Folks, the importance of your self-perceived "need" for a haircut or a night out pales in comparison with the need to contain this virus and protect the most vulnerable of our siblings. I think so, anyway.

I also think that if you are having trouble sheltering in place to such a degree that putting others at greater risk seems reasonable to you, you really need to talk to a mental health practitioner.

Ghee Chopra

you cannot look at a group of people congregating and tell based on appearances alone whether or not they are maintaining appropriate physical distancing without resorting to white supremacist / heteronormative / colonial standards of what a "household" looks like.

again: you cannot look at a group of people congregating and tell based on appearances alone whether or not they are a household / bio family / polycule / roommates / chosen family / group of friends who are part of a pod / coworkers / folks without sufficient indoor space or any other assortment of ppl who are managing this pandemic the best they can.

DO NOT call the cops or snitch lines on your neighbours.

DO mind your own business.

DO look into other avenues to soothe your fear and panic.

An Expression of Appreciation and Congratulations

I have the world’s best clients.

My clients have been behaving so admirably during this pandemic.
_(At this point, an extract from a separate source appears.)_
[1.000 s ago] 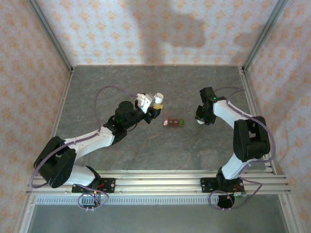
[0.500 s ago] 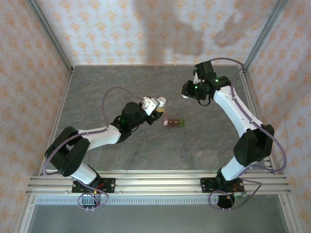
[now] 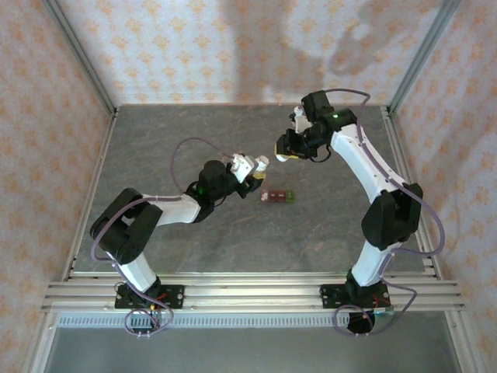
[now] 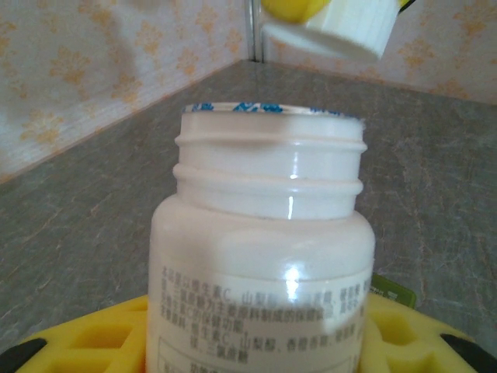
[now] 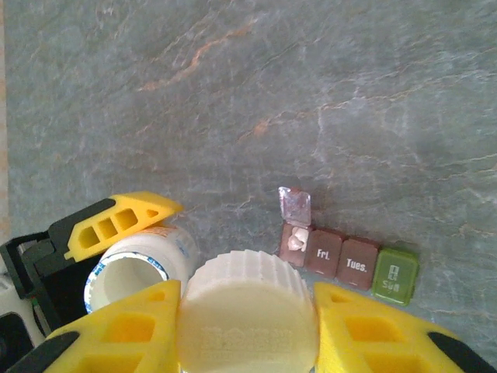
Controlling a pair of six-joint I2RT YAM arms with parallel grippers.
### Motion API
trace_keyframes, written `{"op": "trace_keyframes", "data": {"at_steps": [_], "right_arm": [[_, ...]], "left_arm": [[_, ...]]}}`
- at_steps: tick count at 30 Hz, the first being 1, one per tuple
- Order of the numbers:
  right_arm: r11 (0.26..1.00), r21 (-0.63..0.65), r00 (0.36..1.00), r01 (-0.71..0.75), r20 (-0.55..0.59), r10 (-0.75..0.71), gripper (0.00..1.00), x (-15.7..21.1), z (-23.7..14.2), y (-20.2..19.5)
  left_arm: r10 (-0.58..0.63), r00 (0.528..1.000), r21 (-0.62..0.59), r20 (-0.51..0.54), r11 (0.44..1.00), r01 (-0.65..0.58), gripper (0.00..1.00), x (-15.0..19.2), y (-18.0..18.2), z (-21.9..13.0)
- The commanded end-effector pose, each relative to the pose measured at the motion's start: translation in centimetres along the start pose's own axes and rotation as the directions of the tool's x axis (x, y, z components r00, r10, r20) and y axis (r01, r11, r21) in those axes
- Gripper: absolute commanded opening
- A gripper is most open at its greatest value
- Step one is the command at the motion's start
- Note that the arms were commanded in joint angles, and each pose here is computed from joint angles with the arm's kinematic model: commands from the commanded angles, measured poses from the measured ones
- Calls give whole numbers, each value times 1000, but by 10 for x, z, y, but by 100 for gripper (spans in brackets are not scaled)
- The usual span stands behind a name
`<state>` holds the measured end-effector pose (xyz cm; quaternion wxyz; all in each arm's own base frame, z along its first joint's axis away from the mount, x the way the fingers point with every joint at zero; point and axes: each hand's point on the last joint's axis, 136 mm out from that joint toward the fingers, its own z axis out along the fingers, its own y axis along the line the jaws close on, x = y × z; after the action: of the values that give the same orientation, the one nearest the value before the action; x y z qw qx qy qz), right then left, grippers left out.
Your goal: Sort the pills into containers
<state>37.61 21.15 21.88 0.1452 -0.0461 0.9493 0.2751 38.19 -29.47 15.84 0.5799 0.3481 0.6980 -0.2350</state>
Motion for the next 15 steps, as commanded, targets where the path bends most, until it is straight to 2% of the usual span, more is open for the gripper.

They are self-isolating. They are learning to use Skype, Zoom, Duo, all of that technology that just about nobody had time for just a month or two ago. When we have been meeting face to face, physical distance has been kept. The slightest of possible symptoms are immediately described and alternate plans for meeting are made. They are absolutely and spontaneously doing it right, and not out of fear. They are doing it out of compassion, out of love.

Psychologists are always probing for what remains to be done, what rests unresolved, where the growth next needs to appear. I am absolutely like that. I’m less practiced at taking note of what is just as it needs to be. So, forgive me if I’m less adept at it. I am just so impressed.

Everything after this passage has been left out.